» WHAT THE TASK ASKS: Check the entries below and say how many lines include the word "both". No other text is wanted.

[Records drawn from a dataset]
★ ★ ★ ★ ★

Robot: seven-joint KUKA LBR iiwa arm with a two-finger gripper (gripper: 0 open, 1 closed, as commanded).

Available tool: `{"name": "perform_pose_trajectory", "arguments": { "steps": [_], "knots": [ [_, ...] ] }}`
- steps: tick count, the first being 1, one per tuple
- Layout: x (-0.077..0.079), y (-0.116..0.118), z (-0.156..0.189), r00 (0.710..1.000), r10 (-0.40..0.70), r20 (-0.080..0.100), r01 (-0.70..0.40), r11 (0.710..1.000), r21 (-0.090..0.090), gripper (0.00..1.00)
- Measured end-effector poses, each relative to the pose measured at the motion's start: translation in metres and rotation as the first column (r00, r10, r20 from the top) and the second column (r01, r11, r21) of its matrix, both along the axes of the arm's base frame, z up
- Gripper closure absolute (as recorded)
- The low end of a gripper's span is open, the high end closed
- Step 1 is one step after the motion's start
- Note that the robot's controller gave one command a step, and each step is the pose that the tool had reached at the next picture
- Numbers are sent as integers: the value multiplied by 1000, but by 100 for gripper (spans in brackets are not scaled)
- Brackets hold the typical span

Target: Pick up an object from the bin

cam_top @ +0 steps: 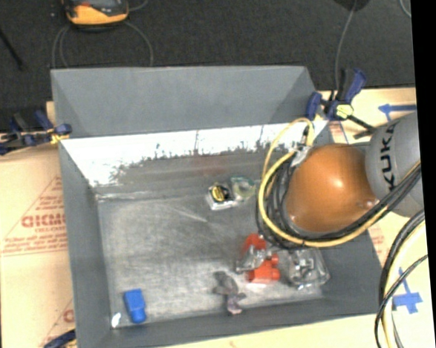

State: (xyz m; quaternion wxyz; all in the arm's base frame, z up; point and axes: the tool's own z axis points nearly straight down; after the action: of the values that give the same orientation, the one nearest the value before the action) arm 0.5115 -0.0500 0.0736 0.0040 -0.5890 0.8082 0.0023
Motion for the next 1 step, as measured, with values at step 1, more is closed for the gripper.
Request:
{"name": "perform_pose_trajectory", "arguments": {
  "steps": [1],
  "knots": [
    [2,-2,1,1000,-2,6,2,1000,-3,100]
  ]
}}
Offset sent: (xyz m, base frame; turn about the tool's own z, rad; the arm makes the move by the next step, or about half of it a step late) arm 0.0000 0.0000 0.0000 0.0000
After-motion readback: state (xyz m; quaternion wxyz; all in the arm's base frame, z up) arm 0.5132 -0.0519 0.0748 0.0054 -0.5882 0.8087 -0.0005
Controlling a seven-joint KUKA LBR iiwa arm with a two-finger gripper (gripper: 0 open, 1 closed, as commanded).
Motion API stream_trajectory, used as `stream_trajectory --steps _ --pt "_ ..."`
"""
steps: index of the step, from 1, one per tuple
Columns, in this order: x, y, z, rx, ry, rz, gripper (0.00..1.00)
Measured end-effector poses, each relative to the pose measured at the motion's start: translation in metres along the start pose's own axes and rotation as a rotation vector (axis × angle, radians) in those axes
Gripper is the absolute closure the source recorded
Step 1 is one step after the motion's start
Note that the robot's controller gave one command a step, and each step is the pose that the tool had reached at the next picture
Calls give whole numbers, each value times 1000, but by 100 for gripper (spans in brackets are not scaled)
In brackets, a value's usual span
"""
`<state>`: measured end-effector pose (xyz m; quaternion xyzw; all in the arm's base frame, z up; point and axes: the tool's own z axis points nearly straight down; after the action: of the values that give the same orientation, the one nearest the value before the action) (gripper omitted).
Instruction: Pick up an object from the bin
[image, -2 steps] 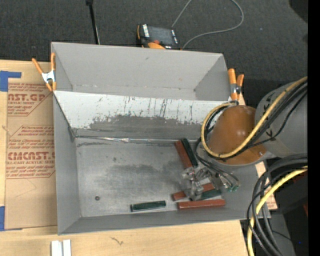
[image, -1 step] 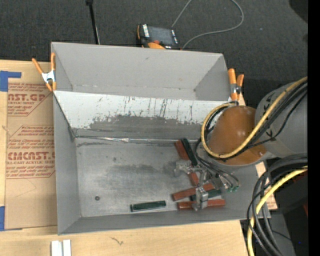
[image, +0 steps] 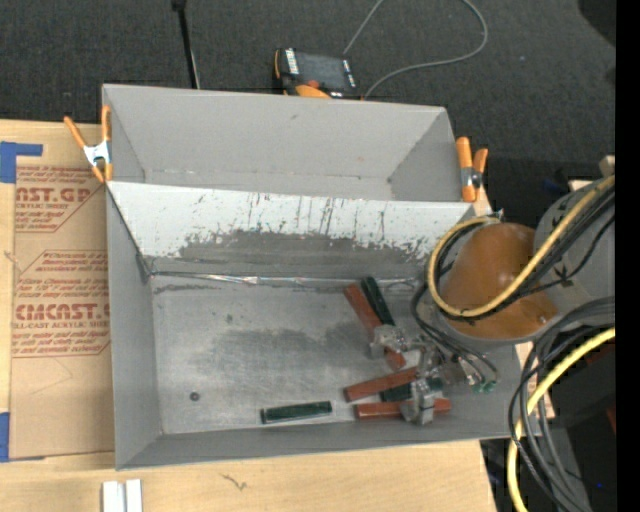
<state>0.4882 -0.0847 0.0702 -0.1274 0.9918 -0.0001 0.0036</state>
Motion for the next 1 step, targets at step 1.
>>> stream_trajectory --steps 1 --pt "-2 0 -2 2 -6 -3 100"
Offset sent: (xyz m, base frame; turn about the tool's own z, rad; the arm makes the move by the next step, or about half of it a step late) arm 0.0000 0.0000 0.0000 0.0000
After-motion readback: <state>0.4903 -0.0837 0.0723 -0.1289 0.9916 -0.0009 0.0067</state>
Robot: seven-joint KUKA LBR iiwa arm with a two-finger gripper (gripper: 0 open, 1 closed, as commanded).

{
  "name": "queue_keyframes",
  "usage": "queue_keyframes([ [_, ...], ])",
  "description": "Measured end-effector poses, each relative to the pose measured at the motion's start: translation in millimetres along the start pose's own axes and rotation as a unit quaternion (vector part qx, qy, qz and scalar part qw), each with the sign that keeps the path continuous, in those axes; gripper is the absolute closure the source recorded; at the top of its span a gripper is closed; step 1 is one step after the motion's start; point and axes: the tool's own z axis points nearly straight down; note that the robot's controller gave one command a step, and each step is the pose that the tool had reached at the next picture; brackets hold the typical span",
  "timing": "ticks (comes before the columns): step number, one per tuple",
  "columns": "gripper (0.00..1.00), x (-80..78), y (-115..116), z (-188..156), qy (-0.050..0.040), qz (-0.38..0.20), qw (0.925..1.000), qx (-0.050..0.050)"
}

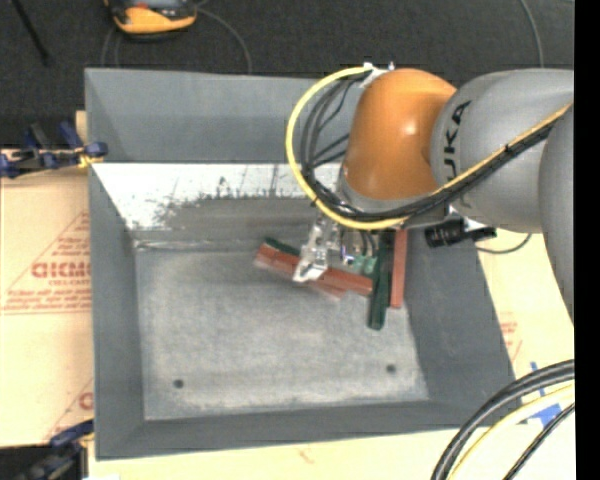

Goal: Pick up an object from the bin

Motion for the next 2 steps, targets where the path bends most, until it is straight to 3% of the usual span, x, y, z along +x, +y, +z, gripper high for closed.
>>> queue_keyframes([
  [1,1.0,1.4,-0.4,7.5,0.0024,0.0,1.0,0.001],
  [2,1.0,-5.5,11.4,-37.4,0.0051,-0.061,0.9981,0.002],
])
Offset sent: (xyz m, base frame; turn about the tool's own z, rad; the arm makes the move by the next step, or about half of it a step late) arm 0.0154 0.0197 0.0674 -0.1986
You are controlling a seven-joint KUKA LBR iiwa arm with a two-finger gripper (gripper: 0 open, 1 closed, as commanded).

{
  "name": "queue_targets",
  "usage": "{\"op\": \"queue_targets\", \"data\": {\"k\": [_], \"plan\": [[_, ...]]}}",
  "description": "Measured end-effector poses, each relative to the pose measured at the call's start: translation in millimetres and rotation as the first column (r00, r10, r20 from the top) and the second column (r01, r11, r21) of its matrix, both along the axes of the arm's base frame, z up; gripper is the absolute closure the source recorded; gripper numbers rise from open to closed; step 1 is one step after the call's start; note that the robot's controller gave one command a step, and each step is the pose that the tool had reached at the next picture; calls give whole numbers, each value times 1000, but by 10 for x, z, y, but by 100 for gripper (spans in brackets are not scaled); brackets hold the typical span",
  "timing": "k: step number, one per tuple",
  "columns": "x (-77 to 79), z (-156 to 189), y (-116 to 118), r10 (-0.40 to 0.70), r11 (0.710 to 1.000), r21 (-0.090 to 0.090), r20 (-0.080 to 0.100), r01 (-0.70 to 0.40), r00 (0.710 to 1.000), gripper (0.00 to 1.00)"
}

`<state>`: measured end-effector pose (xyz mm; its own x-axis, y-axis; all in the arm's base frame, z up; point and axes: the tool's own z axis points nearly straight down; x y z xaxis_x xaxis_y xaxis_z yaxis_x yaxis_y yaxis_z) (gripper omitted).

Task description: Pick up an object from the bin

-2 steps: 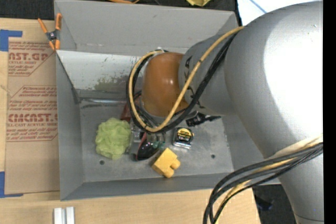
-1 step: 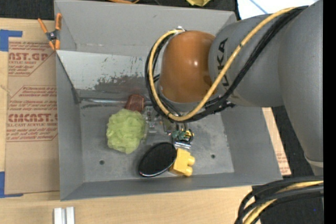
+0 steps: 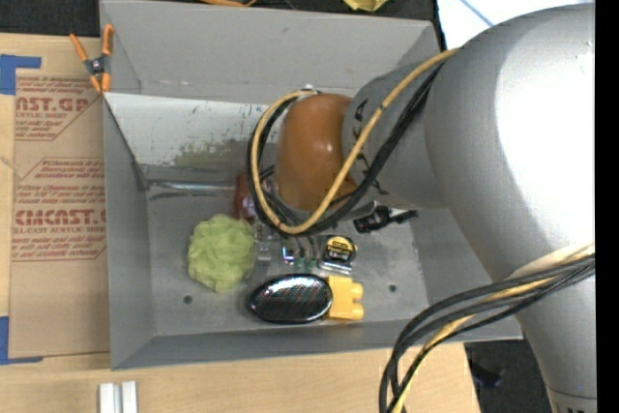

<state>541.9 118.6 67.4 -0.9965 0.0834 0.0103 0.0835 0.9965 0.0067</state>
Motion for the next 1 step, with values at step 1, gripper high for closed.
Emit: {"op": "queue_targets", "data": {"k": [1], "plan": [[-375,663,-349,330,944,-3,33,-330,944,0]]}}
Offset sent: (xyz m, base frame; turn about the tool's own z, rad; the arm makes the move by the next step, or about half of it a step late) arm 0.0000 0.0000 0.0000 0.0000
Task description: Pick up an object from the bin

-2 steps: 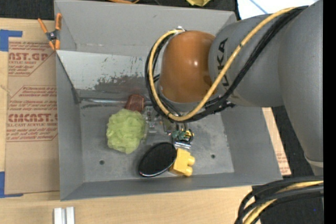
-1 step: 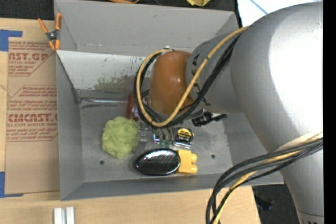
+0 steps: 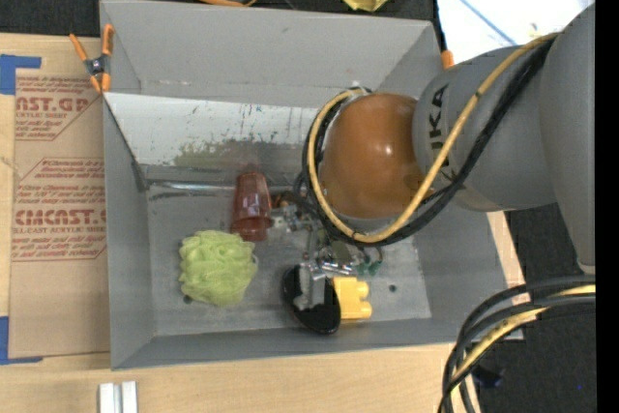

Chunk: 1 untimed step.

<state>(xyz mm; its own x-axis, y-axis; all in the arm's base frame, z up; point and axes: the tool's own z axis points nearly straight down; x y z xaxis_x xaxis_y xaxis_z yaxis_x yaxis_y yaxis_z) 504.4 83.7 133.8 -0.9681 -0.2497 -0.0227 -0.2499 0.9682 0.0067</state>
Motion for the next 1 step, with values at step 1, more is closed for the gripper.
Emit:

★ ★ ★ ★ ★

» THE COMPLETED TASK: 2